危険な旅とは思う。だが、自分の力とは言えないが俺には精霊二人の加護もある。
『遠くに行きたい』と願った心の本質は、失った何かを別の場所で見付けたい。
きっとそういうニュアンスが含まれていたと思う。
俺はじいさんのような師であり、家族であり、尊敬できるようなそんな人物を……ここで見付けたんだ。
「……」
「ほーら、だから言ったじゃないか」
「え?」
「あんたら似た者同士だよな~」
言葉に詰まるミラウッドとは対照的に、ヨルディカとアンセルがニヤニヤと笑っている。
「ヘルリザードのさ、皮が欲しいっていうから。理由を聞いたら、コーヤが欲しいかもしれないって」
「そんで、『どうせなら一緒に連れて行けば?』って言ったんだが……」
「連れて行きたいが、危険な目に遭わせるのも申し訳ないって言うしさ」
「っ、二人とも、止めないか」
珍しく慌てた様子で二人の言葉を遮るミラウッド。
「……危険だぞ?」
「うん、分かってる」
「それに、特にルナリア様は森の……」
「わたくしなら大丈夫ですわ! なんと言っても、今はコーヤさまの元がわたくしの帰る場所ですので! ええ、ご心配なく!」
「素直に外の街に興味があるって言えよ」
ルナリアとセローには既に話して了承済だった。
セローは元々旅人のようなものだったし、ルナリアにいたっては人間の少女姿になったことで、ファッションやアクセサリーなんかに興味が出てきた様子。
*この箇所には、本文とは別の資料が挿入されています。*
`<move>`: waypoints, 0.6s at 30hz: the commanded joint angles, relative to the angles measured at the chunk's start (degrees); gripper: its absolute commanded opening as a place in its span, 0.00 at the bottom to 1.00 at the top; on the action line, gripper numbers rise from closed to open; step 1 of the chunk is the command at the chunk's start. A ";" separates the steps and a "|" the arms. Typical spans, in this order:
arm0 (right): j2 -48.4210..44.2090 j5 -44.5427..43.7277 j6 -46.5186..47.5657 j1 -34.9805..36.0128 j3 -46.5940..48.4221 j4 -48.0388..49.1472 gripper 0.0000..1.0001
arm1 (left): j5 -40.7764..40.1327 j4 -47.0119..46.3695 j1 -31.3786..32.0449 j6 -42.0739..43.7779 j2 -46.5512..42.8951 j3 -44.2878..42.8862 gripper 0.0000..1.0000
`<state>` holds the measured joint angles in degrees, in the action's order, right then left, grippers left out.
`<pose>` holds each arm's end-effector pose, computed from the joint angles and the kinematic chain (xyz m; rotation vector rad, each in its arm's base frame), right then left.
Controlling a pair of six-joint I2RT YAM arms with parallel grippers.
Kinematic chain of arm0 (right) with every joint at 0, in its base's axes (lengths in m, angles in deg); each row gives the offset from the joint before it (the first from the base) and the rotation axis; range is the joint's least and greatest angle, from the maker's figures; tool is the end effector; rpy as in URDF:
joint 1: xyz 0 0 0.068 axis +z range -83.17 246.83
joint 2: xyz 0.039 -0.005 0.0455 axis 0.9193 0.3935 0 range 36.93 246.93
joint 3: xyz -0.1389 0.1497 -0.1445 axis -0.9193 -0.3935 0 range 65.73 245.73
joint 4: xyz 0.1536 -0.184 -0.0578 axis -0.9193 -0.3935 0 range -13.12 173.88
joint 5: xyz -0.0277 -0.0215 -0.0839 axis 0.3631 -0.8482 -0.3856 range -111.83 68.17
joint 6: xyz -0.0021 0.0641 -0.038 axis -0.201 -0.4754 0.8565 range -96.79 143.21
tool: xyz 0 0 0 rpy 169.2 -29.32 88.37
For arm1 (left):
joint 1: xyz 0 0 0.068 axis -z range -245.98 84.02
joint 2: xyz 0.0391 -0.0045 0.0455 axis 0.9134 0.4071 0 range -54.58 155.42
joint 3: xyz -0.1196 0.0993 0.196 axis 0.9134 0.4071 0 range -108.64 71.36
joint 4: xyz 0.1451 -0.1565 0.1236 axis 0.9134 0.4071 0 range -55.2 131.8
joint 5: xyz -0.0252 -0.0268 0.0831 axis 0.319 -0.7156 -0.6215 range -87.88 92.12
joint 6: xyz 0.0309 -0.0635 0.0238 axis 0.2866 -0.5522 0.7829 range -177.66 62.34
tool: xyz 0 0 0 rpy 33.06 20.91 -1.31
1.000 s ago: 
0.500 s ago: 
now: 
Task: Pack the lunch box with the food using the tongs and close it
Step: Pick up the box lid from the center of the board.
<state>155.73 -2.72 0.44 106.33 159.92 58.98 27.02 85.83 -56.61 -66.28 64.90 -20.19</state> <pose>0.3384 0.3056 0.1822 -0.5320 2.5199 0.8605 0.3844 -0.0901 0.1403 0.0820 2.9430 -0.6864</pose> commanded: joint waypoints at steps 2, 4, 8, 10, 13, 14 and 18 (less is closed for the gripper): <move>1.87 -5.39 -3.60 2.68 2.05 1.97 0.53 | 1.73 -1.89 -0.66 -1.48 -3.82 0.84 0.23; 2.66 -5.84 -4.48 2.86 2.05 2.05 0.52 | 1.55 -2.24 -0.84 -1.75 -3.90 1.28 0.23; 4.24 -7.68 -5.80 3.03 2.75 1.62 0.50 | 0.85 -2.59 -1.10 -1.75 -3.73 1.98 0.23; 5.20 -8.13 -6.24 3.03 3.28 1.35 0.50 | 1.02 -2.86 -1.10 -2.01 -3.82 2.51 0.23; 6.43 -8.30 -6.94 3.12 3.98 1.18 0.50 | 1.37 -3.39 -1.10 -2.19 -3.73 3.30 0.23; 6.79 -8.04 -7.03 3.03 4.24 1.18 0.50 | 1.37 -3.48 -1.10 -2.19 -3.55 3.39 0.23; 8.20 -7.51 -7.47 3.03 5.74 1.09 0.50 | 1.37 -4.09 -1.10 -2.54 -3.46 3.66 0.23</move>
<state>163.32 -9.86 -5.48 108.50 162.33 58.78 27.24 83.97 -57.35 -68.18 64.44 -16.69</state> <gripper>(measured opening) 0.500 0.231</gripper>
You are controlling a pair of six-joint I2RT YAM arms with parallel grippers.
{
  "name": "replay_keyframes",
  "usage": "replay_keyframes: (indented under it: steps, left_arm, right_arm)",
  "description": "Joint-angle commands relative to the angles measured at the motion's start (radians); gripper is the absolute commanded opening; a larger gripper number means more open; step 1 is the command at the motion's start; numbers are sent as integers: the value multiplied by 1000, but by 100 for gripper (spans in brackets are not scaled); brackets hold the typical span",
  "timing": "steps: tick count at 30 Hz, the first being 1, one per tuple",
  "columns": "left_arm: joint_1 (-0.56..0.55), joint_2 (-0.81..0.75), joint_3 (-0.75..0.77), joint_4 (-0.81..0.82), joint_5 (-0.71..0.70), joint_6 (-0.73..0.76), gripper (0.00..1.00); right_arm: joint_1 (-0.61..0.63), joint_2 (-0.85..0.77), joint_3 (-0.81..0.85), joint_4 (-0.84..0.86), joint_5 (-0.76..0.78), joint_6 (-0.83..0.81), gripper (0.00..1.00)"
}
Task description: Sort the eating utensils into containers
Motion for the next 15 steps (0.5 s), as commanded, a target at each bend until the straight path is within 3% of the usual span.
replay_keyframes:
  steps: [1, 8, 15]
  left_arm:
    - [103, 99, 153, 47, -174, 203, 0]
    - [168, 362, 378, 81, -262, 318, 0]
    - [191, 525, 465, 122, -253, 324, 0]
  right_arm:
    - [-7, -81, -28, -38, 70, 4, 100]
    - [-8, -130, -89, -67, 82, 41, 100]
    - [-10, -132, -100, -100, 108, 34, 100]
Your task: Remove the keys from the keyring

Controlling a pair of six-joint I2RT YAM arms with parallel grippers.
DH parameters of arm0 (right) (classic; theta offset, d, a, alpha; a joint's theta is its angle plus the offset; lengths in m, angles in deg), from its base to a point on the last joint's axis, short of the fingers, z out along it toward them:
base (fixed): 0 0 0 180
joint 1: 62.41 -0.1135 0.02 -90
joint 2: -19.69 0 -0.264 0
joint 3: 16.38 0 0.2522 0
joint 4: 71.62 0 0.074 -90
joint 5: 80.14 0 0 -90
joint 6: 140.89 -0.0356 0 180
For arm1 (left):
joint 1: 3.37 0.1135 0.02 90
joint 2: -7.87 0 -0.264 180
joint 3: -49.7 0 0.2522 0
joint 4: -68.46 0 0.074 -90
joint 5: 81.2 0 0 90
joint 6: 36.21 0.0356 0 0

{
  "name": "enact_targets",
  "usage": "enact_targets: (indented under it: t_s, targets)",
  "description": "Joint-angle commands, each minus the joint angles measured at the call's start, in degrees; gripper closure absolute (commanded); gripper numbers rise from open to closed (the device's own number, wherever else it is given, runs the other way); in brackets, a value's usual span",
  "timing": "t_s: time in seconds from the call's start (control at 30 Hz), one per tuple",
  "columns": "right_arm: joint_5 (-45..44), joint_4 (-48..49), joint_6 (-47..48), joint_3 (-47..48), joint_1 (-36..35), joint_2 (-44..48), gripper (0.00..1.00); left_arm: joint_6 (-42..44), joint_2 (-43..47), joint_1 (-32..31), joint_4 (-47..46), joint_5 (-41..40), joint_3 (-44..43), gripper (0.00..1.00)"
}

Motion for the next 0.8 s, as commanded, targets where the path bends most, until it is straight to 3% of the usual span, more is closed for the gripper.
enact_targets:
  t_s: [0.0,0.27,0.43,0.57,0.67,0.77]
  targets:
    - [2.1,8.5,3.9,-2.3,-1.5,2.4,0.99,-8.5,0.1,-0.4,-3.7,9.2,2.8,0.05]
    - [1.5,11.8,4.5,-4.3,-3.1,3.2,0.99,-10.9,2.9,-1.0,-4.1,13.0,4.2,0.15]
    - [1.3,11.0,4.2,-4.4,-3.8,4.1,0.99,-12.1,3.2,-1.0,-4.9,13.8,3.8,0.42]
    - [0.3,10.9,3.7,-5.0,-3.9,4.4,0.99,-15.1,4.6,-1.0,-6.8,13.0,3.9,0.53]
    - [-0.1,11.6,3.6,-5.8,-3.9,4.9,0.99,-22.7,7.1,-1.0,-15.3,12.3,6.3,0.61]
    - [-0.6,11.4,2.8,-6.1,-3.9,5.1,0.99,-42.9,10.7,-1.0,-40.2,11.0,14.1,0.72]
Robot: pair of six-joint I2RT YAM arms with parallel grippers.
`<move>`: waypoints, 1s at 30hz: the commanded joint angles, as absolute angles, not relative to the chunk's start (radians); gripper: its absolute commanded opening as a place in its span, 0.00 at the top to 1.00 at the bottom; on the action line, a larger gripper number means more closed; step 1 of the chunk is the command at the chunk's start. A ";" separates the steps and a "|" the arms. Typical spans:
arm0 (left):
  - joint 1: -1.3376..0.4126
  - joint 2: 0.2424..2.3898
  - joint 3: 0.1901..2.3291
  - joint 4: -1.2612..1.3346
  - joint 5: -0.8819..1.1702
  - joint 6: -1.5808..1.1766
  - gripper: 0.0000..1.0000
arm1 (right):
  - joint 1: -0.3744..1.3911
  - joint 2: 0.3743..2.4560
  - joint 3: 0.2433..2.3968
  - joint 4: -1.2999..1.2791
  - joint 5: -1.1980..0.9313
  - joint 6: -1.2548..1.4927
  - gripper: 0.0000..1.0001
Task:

人の街に行ってみたいという気持ちがわいてきたらしい。
「……」
「……」
真剣に悩むミラウッド。
真面目な彼は、脳内で俺を連れだって旅するメリットとデメリットとを必死に比べている最中だろう。
「…………コーヤ」
「……」
「これからも、──よろしく頼む」
「!! ああ!」
「おー」
「一件落着かねぇ」
「よかったですわね、コーヤさま!」
「オレはうるせぇのはイヤなんだが……」
危険もあることは承知だ。
でも、それ以上に得るものがきっとある。
未知の素材。エルフの森のような未知の景色。
知らない人々、知らない街。
それらを共に目にする仲間。
俺は弓師として一流にはなれなかったかもしれない。
でも、師である祖父の望んでいたように相手を見て物作りをする。
それが今、異世界でできている。
恐い、難しい、不安。
いろんな感情もあるなかで、『やりたい』『楽しい』『嬉しい』という感情の方が輝いて見える。
まるで弓道を始めたばかりの俺のようだ。
あの頃の俺は、何を思って弓を引いていただろう?
たしかに所作や心の調和に気を配ってもいたが、それ以上に的に矢が中る瞬間の俺は理屈を上回るほどに夢中だった。俺は、それが楽しかったんだ。
大人になると早気となり苦しんだ。
同時に精神修養の意味を見出すため、弓を引くことを『楽しい』と思うのは若い世代のものだと考えてしまった。
違う。
きっと全部だ。
『和』というのは、楽しくて、苦しくて、嬉しくて、辛い。
均衡を保つというのは、全部を受け入れた上で自分を確立させることだ。
そうした心が在りつつも、弓そのもののことを考えて引く。
異世界という場所で気付いたのは、結局のところ弓道で必要な精神の礎。
俺はただただ、弓が好きなんだ。